Monday, October 26, 2015
Gold Monetisation Scheme, 2015
GMS, modifies the existing ‘Gold Deposit Scheme’ (GDS) and ‘Gold Metal Loan Scheme (GML). This will mobilise gold held by households and institutions in order to facilitate its use for productive purposes and to reduce reliance on the import of gold.
Revamped Gold Deposit Scheme (R-GDS)
i. Deposits outstanding under the earlier Gold Deposit Scheme will be allowed to run till maturity.
ii. All designated banks will be eligible to implement the scheme.
iii. The principal and interest of the deposit under the scheme shall be denominated in gold.
iv. Persons eligible to make a deposit - Resident Indians (Individuals, HUFs, Trusts including Mutual Funds/ ETFs). Deposits in joint names are allowed. The existing rules of bank deposit accounts will be applicable.
v. All deposits shall be made at the CPTC or designated branches at the discretion of the Bank.
vi. Interest will start accruing from the date of conversion of gold into tradable gold bars or 30 days after the receipt of gold at the CPTC or the bank, whichever is earlier.
vii. Gold accepted by CPTC or bank shall be treated as an item in safe custody held by the designated bank.
viii. On the day the gold deposited, starts accruing interest, the designated banks shall translate the gold liabilities and assets in Indian Rupees by crossing the London AM fixing for Gold / USD rate with the Rupee-US Dollar reference rate announced by RBI on that day. The custom duty for import of gold will be added to arrive at the final value of gold. This approach will also be followed for valuation of gold at any subsequent dates and for the conversion of gold into Indian Rupees under the Scheme.
ix. Reporting – The designated banks need to submit a monthly report on GMS to the RBI .
Acceptance of deposits
i. The minimum deposit at any one time shall be raw gold equivalent to 30 grams of gold. There is no maximum limit.

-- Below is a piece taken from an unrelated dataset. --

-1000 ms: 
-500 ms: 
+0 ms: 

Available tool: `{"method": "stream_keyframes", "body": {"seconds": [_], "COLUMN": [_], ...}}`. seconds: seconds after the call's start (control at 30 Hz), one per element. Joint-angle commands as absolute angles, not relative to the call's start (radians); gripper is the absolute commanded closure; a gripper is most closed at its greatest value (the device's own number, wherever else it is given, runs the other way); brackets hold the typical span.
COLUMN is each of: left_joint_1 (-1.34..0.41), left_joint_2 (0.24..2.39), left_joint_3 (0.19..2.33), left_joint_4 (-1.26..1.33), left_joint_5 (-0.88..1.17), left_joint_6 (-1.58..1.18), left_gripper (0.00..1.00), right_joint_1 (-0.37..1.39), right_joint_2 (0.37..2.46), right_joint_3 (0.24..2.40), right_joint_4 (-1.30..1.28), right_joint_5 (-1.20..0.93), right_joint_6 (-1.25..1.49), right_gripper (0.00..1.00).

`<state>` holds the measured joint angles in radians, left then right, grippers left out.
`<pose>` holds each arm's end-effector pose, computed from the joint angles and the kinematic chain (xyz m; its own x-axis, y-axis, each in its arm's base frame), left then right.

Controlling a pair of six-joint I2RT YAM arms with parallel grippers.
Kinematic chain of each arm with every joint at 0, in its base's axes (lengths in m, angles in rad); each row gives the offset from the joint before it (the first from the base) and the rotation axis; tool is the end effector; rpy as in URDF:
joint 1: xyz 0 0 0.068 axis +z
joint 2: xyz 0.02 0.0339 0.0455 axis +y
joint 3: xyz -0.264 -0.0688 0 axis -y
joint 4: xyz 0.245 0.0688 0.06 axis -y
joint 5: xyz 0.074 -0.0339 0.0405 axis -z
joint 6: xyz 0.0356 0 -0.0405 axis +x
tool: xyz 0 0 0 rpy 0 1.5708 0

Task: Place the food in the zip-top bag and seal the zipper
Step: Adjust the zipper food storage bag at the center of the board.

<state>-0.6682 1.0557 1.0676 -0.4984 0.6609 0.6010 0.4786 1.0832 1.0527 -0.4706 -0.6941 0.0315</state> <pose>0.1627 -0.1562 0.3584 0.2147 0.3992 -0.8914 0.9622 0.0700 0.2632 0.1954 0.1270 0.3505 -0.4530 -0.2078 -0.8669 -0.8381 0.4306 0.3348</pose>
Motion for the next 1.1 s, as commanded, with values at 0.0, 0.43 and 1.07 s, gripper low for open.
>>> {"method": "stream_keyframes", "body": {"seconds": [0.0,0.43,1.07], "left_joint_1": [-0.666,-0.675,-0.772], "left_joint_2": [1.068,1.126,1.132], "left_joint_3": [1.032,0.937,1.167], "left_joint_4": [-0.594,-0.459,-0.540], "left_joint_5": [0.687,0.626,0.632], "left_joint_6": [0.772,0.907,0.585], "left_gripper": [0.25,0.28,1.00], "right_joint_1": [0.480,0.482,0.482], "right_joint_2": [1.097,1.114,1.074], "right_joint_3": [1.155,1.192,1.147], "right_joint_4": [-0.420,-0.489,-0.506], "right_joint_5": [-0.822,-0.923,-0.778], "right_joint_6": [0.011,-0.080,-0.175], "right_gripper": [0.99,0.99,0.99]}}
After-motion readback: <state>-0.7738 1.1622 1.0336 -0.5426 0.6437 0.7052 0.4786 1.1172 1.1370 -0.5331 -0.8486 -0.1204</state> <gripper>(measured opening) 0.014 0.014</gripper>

ii. All gold deposits shall be assayed at CPTC:
Types of deposits
Short Term Bank Deposit (STBD)
i. The deposit will be for a period of 1-3 years and will be treated as their on-balance sheet liability.
ii. The deposit will attract CRR and SLR from the date of credit. However, the stock of gold held by banks will be an eligible asset for meeting the SLR requirement.

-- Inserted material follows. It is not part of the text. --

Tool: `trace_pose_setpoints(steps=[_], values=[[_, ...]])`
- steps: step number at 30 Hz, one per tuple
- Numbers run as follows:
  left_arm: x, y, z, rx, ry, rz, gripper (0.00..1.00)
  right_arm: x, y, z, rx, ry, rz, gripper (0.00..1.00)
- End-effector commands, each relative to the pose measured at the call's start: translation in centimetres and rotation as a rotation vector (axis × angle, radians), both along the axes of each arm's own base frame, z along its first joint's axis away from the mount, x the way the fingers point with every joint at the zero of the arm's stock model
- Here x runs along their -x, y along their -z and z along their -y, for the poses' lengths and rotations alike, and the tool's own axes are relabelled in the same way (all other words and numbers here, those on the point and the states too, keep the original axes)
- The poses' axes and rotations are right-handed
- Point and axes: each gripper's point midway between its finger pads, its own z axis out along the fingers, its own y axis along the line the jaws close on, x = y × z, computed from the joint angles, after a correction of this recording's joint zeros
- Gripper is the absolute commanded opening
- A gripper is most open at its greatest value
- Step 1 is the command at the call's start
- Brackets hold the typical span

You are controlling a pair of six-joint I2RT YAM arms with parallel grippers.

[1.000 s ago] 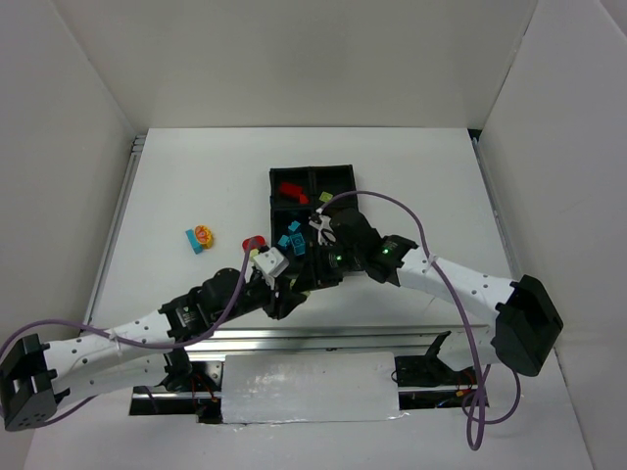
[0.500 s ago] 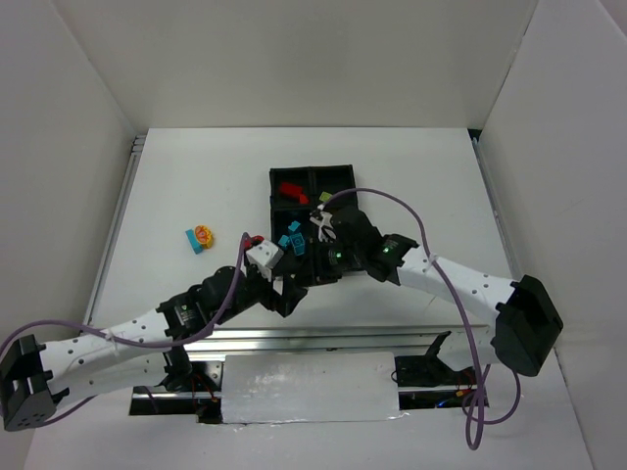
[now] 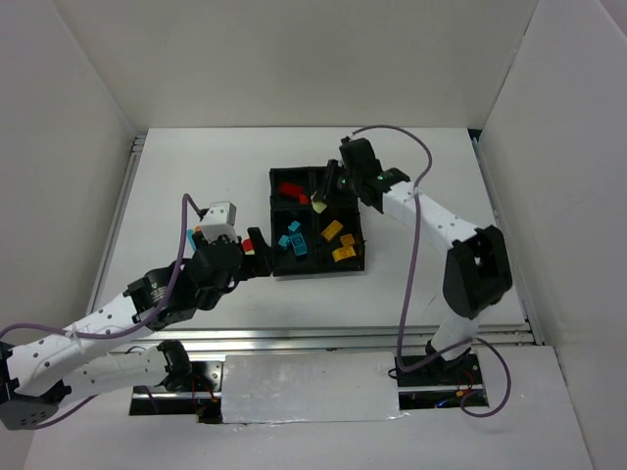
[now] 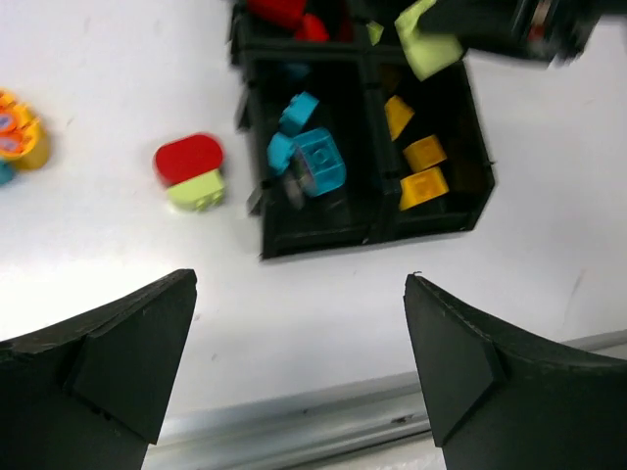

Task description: Sort the legos into containers by color

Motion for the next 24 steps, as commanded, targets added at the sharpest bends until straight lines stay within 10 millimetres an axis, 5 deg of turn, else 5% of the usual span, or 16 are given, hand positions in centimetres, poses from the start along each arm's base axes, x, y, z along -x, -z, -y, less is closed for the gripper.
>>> trace_pose_setpoints(steps=[1, 2, 10, 17, 24], values=[[0.9, 1.2, -2.9, -0.087, -0.112, -0.103, 0.99, -5.6, -0.1, 3.5, 0.193, 0.165, 0.051, 0.0], [1.1, 1.4, -3.1, -0.099, -0.112, -0.119, 0.99, -6.7, 1.8, 3.8, 0.237, 0.179, 0.018, 0.0], [2.8, 1.8, -5.8, -0.222, -0.121, -0.187, 1.0, -11.9, 2.9, 6.2, 0.327, 0.26, 0.036, 0.0], [3.1, 2.8, -7.7, -0.358, -0.136, -0.198, 0.99, -12.6, 3.6, 6.8, 0.367, 0.237, 0.036, 0.0], [2.4, 4.2, -7.2, -0.382, -0.121, -0.179, 0.99, -12.6, 2.7, 6.7, 0.346, 0.22, 0.055, 0.0]])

iii. Banks may allow whole or part premature withdrawal subject to minimum lock-in period and penalties, as determined by them.

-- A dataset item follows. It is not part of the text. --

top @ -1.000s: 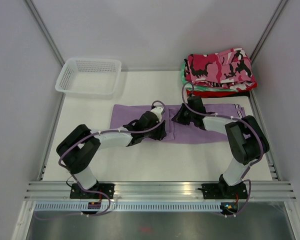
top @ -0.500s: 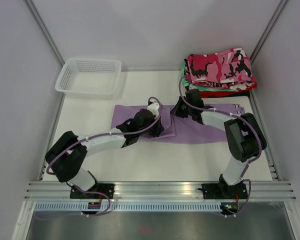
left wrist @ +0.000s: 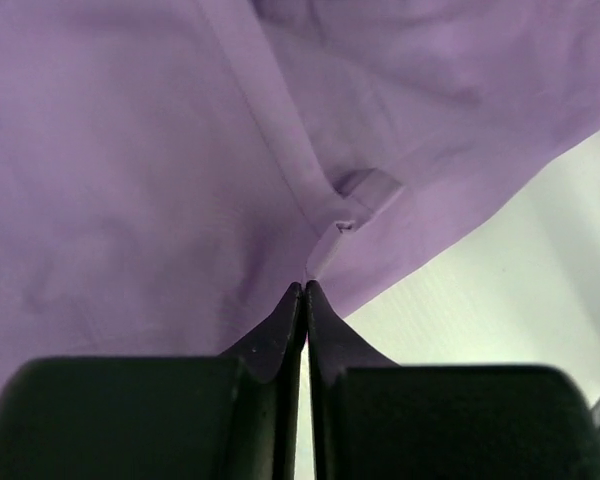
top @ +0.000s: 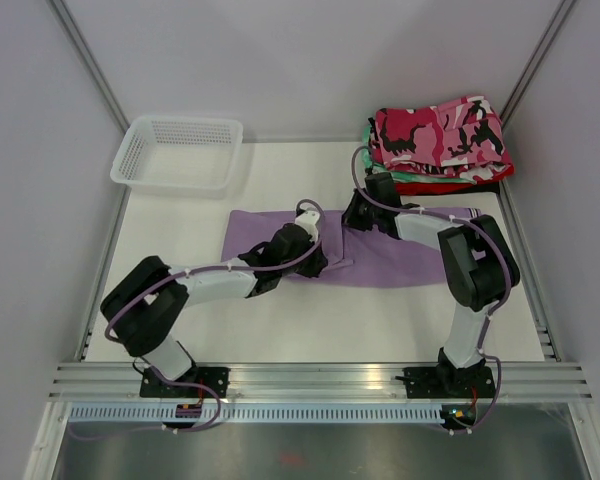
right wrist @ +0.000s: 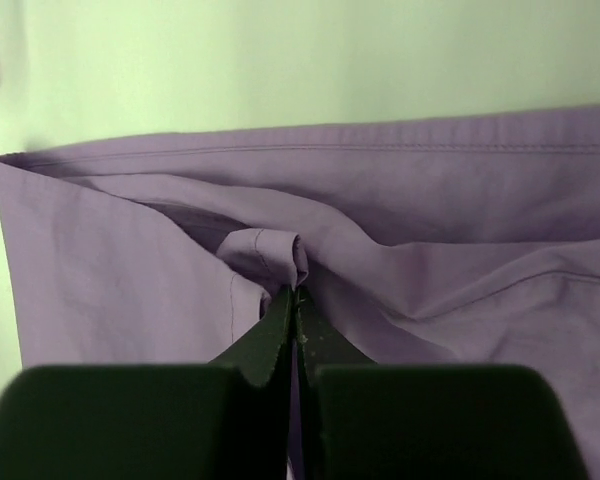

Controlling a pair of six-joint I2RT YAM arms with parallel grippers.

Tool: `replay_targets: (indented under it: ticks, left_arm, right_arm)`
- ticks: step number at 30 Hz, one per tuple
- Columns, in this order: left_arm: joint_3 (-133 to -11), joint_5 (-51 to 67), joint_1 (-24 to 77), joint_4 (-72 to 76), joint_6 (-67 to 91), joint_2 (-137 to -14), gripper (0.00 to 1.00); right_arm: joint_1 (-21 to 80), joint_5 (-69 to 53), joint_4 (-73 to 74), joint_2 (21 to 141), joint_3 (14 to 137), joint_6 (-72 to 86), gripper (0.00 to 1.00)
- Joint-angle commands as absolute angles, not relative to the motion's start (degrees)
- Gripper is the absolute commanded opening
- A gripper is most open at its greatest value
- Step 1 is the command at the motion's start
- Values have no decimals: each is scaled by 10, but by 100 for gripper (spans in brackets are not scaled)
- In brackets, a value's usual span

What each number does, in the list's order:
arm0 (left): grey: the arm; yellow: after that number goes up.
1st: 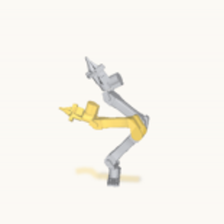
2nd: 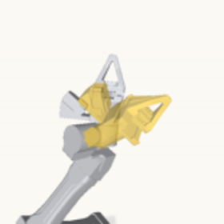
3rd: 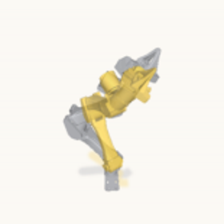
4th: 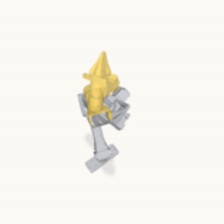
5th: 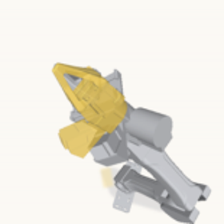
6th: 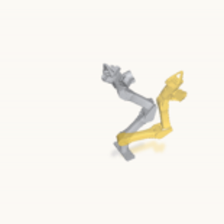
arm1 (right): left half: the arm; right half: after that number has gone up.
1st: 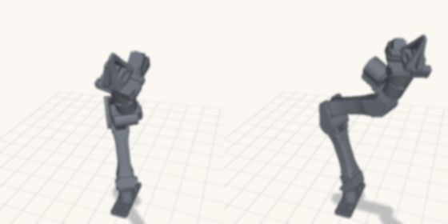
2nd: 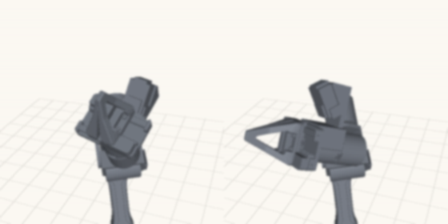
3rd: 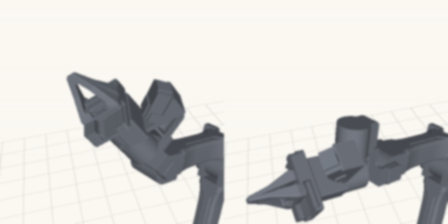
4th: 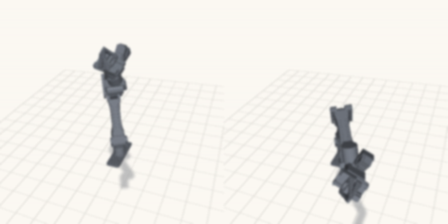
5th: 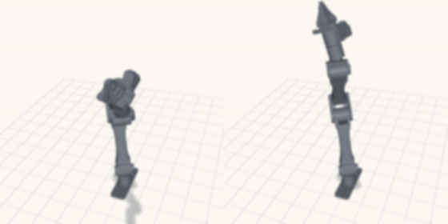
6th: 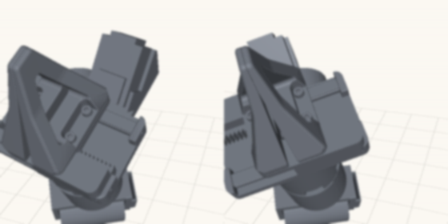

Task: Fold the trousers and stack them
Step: Fold the trousers

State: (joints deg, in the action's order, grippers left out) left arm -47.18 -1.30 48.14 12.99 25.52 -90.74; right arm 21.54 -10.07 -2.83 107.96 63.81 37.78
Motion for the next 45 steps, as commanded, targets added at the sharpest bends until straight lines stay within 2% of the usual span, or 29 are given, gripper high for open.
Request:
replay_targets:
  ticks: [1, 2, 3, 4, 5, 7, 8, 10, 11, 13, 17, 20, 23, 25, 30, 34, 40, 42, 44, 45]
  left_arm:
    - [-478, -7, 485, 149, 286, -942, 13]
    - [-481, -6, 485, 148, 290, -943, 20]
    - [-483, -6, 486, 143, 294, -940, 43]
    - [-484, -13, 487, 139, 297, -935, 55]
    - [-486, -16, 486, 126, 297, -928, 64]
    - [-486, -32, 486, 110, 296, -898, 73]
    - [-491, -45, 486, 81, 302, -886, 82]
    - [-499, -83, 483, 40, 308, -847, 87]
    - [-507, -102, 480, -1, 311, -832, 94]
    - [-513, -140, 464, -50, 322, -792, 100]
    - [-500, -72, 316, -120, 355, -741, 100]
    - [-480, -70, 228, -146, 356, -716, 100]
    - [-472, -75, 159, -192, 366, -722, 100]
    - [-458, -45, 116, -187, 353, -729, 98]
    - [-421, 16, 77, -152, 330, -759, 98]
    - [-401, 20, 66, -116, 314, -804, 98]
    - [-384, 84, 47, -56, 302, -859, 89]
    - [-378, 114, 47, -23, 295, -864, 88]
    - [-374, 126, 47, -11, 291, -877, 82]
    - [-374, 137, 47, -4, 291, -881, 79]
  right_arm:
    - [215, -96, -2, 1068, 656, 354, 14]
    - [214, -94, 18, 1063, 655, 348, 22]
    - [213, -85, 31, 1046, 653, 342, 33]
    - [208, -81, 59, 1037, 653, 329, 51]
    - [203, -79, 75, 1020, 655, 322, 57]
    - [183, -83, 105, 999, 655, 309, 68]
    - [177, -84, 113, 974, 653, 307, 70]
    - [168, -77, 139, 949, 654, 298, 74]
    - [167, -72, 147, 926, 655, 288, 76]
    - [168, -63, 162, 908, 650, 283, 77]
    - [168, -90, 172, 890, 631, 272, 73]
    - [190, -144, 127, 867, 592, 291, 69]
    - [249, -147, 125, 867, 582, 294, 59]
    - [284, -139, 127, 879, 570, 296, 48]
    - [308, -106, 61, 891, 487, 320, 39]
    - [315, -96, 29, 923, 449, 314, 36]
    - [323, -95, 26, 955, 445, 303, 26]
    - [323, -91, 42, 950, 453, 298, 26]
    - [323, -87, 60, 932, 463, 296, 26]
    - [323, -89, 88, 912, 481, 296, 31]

iv. Banks are free to fix the interest rates which shall be credited in the deposit accounts on the due dates. This can be withdrawn periodically or at maturity.
v. Redemption on maturity will be either in Indian Rupee or in gold at the option of the depositor. The option in this regard shall be made at the time of making the deposit and shall be irrevocable.
vi. Premature redemption shall be in Indian Rupee equivalent or gold at the discretion of the designated bank.
Medium and Long Term Government Deposit (MLTGD)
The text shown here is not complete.